На пол Танита рухнула уже бездыханной. На лице её застыло выражение бесконечного удивления и бессильной ярости.
— Ну вот мы и снова одни, моя вероломная прелесть, — прорычал оборотень, поворачиваясь ко мне.
Он надвигался на меня грозно и неотвратимо — окровавленная, нереально жуткая фигура. Когтистые руки, словно в кошмарном сне сомкнулись на моей шее.
Я даже не попыталась оказать сопротивление, с удивительной покорностью приготовившись принять уготовленную мне участь.
Однако вместо того, чтобы разорвать мне горло, Миарон впечатал меня в стену, распиная между ней и собственным телом. Он с силой дёрнул меня за волосы, заставляя смотреть на себя. Его кровоточащий рот накрыл мои губы, пачкая непристойными поцелуями.
Я чувствовала, как горячая алая струя растекается по моему лицу, ползёт по шее, просачивается ядовитым змеем в рот.

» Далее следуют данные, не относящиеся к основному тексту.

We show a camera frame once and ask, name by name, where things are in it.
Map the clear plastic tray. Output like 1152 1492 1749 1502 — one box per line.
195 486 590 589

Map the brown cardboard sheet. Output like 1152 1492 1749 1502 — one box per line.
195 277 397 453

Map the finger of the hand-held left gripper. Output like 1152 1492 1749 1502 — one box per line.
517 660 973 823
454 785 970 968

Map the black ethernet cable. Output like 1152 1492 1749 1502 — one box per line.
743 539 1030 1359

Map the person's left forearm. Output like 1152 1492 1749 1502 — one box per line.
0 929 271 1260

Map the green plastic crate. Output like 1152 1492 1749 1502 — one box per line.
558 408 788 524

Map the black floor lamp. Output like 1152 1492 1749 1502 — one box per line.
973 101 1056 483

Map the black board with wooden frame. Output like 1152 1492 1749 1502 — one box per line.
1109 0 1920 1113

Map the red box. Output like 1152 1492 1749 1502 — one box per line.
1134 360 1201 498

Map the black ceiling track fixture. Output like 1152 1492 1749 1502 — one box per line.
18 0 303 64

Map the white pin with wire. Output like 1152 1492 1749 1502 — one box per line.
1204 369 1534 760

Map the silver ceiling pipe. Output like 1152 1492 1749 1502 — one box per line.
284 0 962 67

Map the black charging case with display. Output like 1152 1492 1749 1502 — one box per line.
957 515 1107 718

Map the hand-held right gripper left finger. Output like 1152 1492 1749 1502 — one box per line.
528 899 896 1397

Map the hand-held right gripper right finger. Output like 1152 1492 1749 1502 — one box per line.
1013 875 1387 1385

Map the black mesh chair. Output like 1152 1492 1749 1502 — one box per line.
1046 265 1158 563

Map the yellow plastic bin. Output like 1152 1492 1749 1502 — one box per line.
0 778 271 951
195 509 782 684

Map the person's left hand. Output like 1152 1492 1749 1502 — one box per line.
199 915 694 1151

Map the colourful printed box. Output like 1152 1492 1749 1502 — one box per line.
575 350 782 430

В ужасе попытавшись оттолкнуть от себя оборотня я попала руками прямо в открытую рану и застыла, глядя на Миарона широко распахнутыми глазами.
Не позволив мне отвести руки, он поспешно накрыл их ладонями и, надавив, погрузил вглубь собственного тела. Не удержавшись, тихо зарычал от боли, закрывая глаза.

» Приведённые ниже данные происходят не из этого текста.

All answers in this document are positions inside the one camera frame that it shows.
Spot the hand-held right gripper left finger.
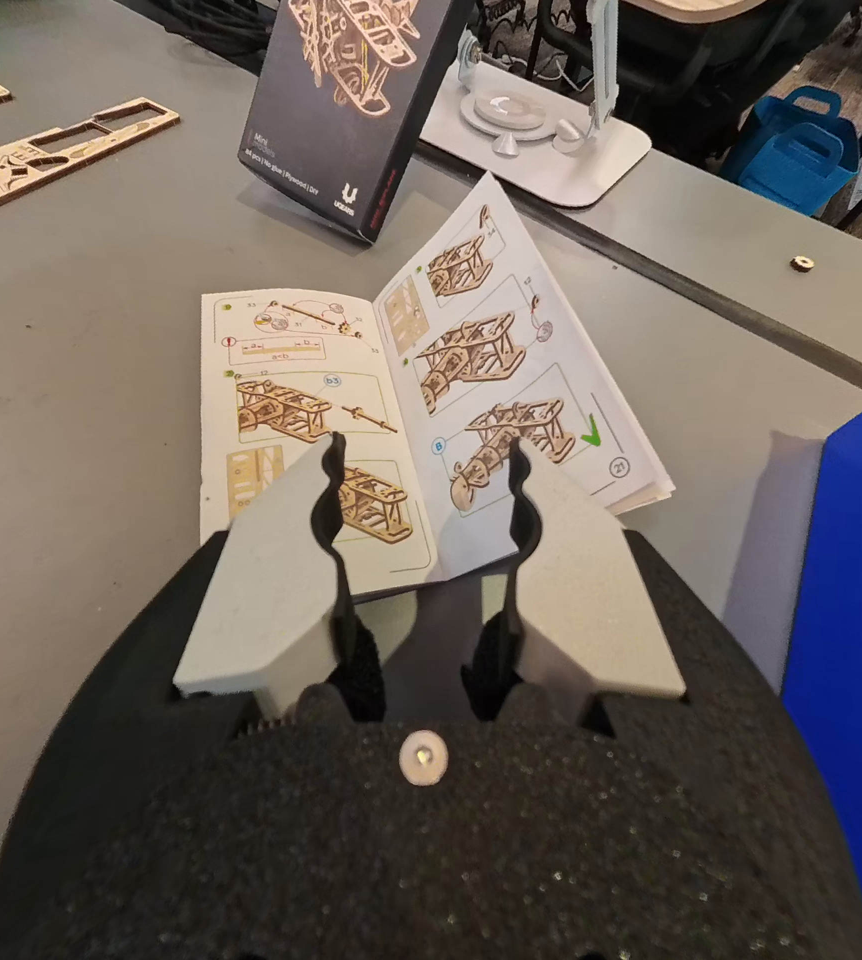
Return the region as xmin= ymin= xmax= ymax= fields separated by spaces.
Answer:
xmin=172 ymin=429 xmax=389 ymax=723

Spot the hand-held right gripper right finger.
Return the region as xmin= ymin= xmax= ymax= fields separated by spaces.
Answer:
xmin=463 ymin=437 xmax=689 ymax=723

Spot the paper instruction booklet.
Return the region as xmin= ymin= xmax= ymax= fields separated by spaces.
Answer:
xmin=200 ymin=171 xmax=677 ymax=603

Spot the grey desk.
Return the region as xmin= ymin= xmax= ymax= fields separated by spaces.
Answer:
xmin=0 ymin=0 xmax=862 ymax=935

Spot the white desk lamp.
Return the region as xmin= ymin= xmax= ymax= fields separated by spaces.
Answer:
xmin=417 ymin=0 xmax=653 ymax=209

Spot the blue plastic bin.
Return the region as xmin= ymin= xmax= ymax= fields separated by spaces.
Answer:
xmin=779 ymin=381 xmax=862 ymax=960

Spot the dark model kit box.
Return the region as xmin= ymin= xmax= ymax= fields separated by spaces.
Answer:
xmin=237 ymin=0 xmax=477 ymax=246

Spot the blue tote bag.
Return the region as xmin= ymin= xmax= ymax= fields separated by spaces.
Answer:
xmin=719 ymin=85 xmax=862 ymax=219

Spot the light wooden tabletop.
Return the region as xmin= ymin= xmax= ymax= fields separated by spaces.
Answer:
xmin=617 ymin=0 xmax=771 ymax=24

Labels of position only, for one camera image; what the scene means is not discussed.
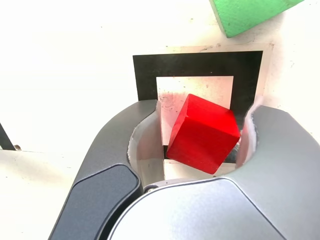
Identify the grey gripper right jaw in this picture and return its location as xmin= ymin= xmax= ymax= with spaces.
xmin=99 ymin=104 xmax=320 ymax=240

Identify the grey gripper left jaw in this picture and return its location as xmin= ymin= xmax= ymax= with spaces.
xmin=47 ymin=99 xmax=166 ymax=240

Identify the red cube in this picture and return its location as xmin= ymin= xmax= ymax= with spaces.
xmin=166 ymin=93 xmax=241 ymax=175

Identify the green cube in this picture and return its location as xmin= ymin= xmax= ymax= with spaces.
xmin=209 ymin=0 xmax=305 ymax=39

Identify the black tape square outline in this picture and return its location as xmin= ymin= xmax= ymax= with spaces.
xmin=132 ymin=50 xmax=264 ymax=166

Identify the black tape strip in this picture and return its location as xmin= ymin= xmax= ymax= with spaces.
xmin=0 ymin=122 xmax=16 ymax=151

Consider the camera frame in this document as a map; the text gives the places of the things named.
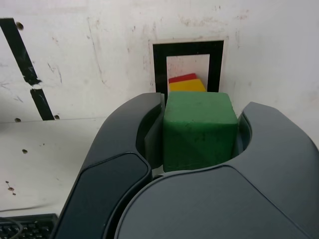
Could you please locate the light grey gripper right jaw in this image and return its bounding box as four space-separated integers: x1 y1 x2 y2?
113 101 319 239

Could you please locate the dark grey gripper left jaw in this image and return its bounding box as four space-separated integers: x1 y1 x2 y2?
51 92 165 239

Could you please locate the green cube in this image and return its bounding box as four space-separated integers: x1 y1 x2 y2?
162 91 239 173

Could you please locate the yellow cube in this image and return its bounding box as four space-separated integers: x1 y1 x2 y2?
169 79 206 93

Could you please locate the red cube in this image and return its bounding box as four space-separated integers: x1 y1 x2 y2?
168 73 197 84

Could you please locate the black tape square outline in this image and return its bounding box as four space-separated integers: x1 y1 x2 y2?
152 40 224 94

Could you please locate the black keyboard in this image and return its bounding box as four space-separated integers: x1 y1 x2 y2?
0 213 58 239

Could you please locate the black tape strip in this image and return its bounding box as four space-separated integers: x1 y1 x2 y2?
0 17 55 121

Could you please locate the thin grey cable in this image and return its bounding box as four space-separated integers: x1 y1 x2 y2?
0 216 24 239

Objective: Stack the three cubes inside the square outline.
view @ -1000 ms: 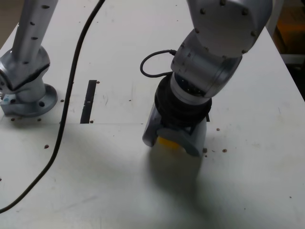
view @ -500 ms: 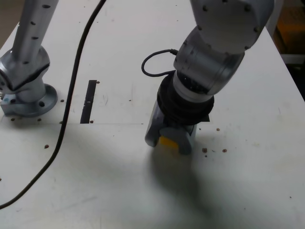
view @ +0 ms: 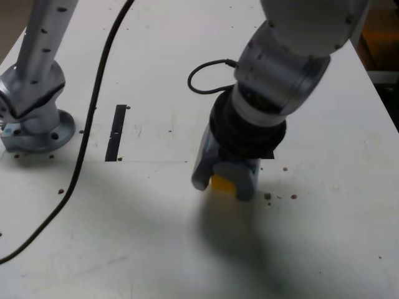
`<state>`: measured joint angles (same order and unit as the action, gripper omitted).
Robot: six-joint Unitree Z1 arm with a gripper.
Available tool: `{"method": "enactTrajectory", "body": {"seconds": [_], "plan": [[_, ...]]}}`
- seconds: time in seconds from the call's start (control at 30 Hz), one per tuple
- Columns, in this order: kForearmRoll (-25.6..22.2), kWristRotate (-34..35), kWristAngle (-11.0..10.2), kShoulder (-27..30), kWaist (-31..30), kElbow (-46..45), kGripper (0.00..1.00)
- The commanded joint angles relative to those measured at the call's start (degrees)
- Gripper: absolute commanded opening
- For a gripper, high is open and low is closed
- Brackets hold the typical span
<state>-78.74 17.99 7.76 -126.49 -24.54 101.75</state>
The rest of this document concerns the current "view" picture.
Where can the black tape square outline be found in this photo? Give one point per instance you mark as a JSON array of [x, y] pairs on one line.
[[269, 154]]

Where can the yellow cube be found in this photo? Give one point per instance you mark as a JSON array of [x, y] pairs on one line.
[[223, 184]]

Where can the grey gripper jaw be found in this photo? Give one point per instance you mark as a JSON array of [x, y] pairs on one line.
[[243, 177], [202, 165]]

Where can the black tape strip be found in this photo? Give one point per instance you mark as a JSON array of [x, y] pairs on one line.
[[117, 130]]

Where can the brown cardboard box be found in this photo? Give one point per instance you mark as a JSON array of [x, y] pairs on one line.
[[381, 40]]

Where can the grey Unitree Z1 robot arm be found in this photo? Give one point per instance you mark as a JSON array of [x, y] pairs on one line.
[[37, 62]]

Я рванулась в попытке освободиться, но, сообразив, что этим делаю ему только больнее, перестала сопротивляться.
Чувствуя себя на грани истерики, я взмолилась:
— Я больше не могу! Миарон, прекрати, прошу!
Он хрипло засмеялся в ответ:
— Бедняжка! Какой я всё-таки жестокий монстр, правда?
Он зло смотрел на меня из-под спутавшихся волос, тёмным облаком разметавшихся вокруг треугольного лица.
— Когда ты решила меня убить, ты надеялась удрать до того, как я начну издыхать? Удрать, увы, не получилось, так что придётся разделить со мной радость приближающейся кончины. Всё честно. Как в классических романах о любви.
Его руки со всей силы ударили в стену с двух сторон от меня. Из под когтей побежали трещины.
Эмоции Миарона хлестали из его души такой же густой струёй, как кровь из тела.
— Почему?! Почему ты так поступила?! Женщины… все вы одинаковы… но ты казалась мне другой.
Он засмеялся. Его смех острее когтей резал мне душу.
— Глупо умирать вот так, променяв всё на маленькую глупую шлюшку, правда? — язвительно протянул он. — Не отворачивайся! Гляди мне в глаза… о! Что я вижу? Уж не слезы ли это? Решила нюни распустить, моя безжалостная, твердая, как кремень, ведьма, не знающая снисхождения к чужим слабостям? Или ты всего лишь банально меня боишься?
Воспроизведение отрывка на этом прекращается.